Getting the named parameters for function declarations was particularly problematic - in some cases it's simple as you get the parameters, then the function type itself. But an untyped function pointer declared as a field, or as a parameter, comes to the plugin in a different way, sometimes only being able to be resolved after the plugin is finished. I still have some 'dangling' function parameters left over but they don't seem to be important and even on a very complex set of header files like ffmpeg all the fields and named parameters are being resolved properly.

The output of the plugin is a perl hash which completely describes all the structs, unions, function pointers, and enums found in the header files.

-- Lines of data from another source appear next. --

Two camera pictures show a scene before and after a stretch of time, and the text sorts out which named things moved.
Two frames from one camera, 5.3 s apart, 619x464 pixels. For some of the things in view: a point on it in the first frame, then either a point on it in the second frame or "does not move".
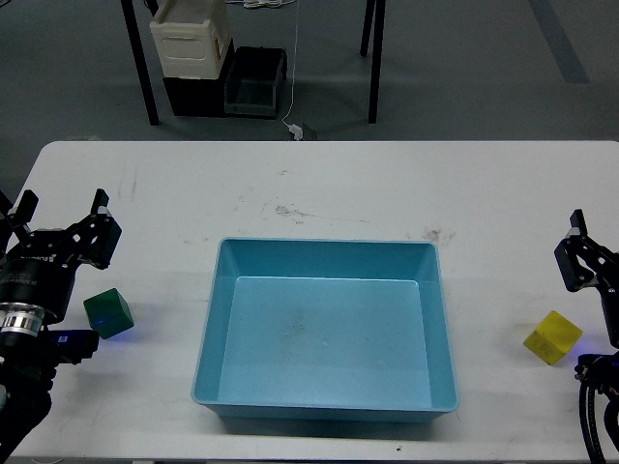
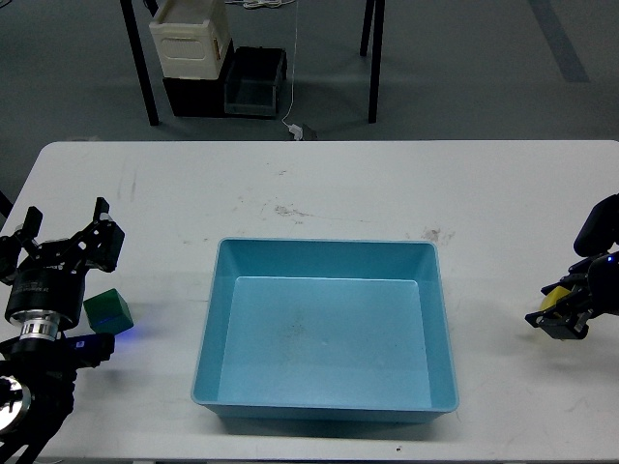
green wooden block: [109, 313] does not move
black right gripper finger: [581, 260] -> [568, 319]
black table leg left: [132, 23] does not move
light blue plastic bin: [327, 330] does not move
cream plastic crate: [191, 38] does not move
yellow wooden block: [554, 337] -> [554, 295]
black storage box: [199, 97] does not move
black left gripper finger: [20, 217] -> [15, 248]
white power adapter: [296, 130] does not move

Because #defines aren't available to gcc plugins a separate programme is used to generate these from the output of cpp. Because #defines are just C it isn't trivial to convert these to real values so the programme generates a C file which is then compiled and executed to generate the perl output. It uses some gcc features to create a pseudo-function overloading to imply the type of #defines, and has flexible filtering mechanisms to only grab those of interest. It's a bit fragile but can be controlled to avoid some broken cases. Also due to the need to execute the extraction step cross compiliation will be difficult or impossible but that's a hurdle for later.

Have at it

I spent most of January working pretty solidly on this new generator but i've not felt like working on it much for a little while. The ResourceScope stuff is just about to be renamed (the justification seems pretty weak to me but whatever) so it'll all break but i'll patch it up when those changes settle down.

Browse the source code, the git checkout url is https://code.zedzone.au/git/panamaz.

I'm using the foreign-jextract branch of https://github.com/openjdk/panama-foreign.git.

Tagged code, hacking, java, panamaz.